Only the pictures should be left out; write out all other data exactly.

Data shown:
▬▬▬▬▬▬▬▬▬▬

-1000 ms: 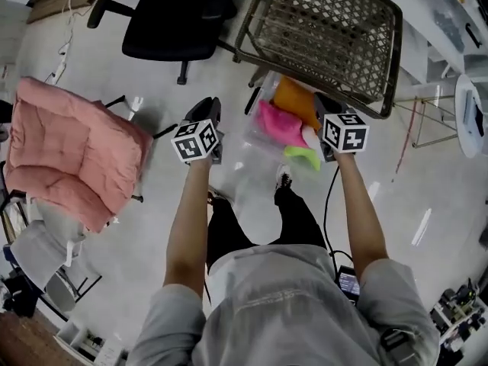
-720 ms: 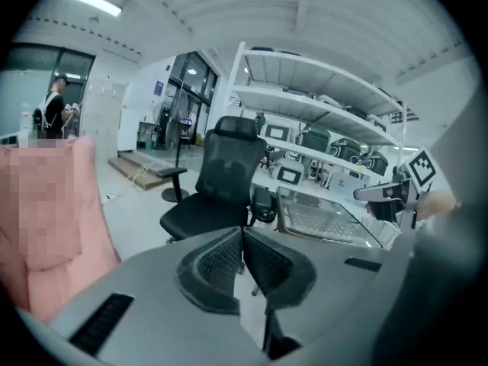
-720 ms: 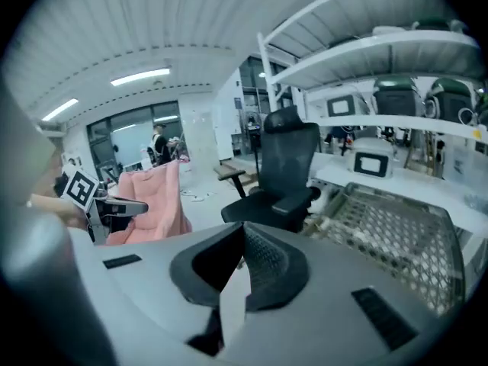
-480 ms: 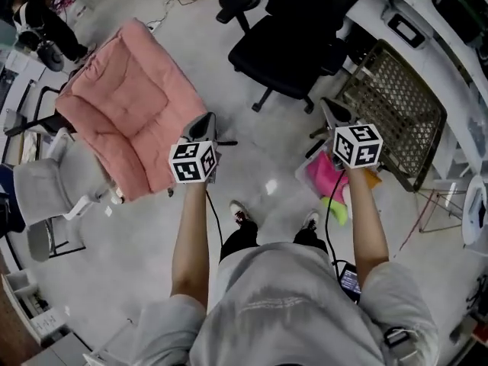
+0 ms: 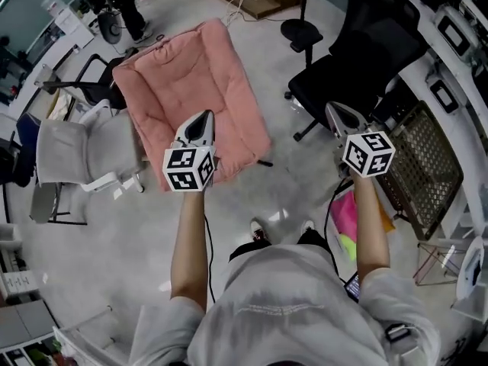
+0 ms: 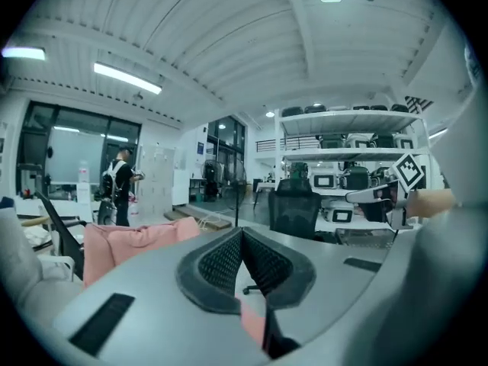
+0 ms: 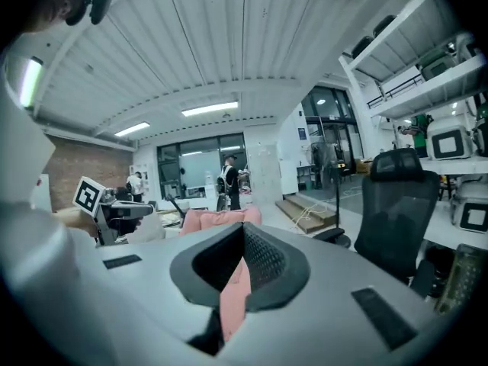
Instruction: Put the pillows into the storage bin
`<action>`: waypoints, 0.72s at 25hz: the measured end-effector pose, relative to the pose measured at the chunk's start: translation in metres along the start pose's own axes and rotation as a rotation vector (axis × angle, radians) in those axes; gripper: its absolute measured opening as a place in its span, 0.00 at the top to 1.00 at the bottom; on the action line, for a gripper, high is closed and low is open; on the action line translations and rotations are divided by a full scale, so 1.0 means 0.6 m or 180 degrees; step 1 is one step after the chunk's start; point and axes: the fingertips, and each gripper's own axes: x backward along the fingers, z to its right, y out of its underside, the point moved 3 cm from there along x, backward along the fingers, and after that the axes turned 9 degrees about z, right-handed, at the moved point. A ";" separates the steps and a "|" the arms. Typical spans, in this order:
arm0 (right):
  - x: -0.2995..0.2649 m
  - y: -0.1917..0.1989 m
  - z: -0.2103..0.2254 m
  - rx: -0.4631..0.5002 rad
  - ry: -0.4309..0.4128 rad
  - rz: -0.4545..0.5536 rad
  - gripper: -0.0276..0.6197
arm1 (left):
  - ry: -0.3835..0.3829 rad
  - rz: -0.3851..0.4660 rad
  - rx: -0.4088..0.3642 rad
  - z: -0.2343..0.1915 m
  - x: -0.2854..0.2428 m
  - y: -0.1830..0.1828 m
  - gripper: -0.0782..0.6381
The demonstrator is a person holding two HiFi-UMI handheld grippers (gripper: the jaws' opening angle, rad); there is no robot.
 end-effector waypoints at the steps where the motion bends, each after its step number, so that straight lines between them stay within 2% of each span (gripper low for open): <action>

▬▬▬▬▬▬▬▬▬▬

Answer section:
-1000 ms: 
-720 ms: 
-720 ms: 
-480 ms: 
+0 ms: 
+0 ms: 
+0 ms: 
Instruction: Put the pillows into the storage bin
`<action>`: waypoints, 0.72s at 25hz: the measured end-effector pose, relative to the pose measured at the chunk's start: translation in metres along the start pose's own axes and rotation as a rotation vector (axis × angle, radians) in those axes; gripper: its absolute measured opening as a place in its span, 0.00 at the top to 1.00 at the bottom; on the action line, for a gripper, high is closed and low is open; on the action line translations and rotations are divided by a full scale, so 1.0 means 0.6 m or 180 degrees; step 1 is one step after the chunk's start; point and axes: the fingertips, and each gripper's own axes: x backward along the fingers, z to its right, y out of its underside, the point moved 3 cm from there along x, backward along the fingers, and after that the axes turned 9 degrees about z, right-handed, at the moved point. A ";" separates the steps and a "|" the arms. Typical spans, in this order:
arm0 (right):
  - x: -0.2995..0.2649 m
  - y: -0.1917..0.1989 m
  - z: -0.2103..0.2254 m
  - rx: -0.4631..0.5002 rad
  - ry: -0.4309..0.4128 rad
  - rz: -0.4545..0.5536 rad
  - gripper: -0.0276..0.6197
arm1 (left):
  - ry: -0.3835..0.3829 rad
  - rz: -0.3851..0.4660 rad
  - rx: -0.4088..0.3642 rad
  - z: -0.2343..0.1915 m
  - x: -0.2854..0.2428 m
  - y: -0.1830..0.1828 m
  - gripper: -0.0782..0.6381
The demonstrator is a person holding two HiFi-UMI handheld grippers (gripper: the jaws' opening angle, rad); there is no robot.
 end-effector waypoints at the steps where the motion bends, each after its step number, so that straight lines between them stay within 2% of each span (gripper low for open): <action>

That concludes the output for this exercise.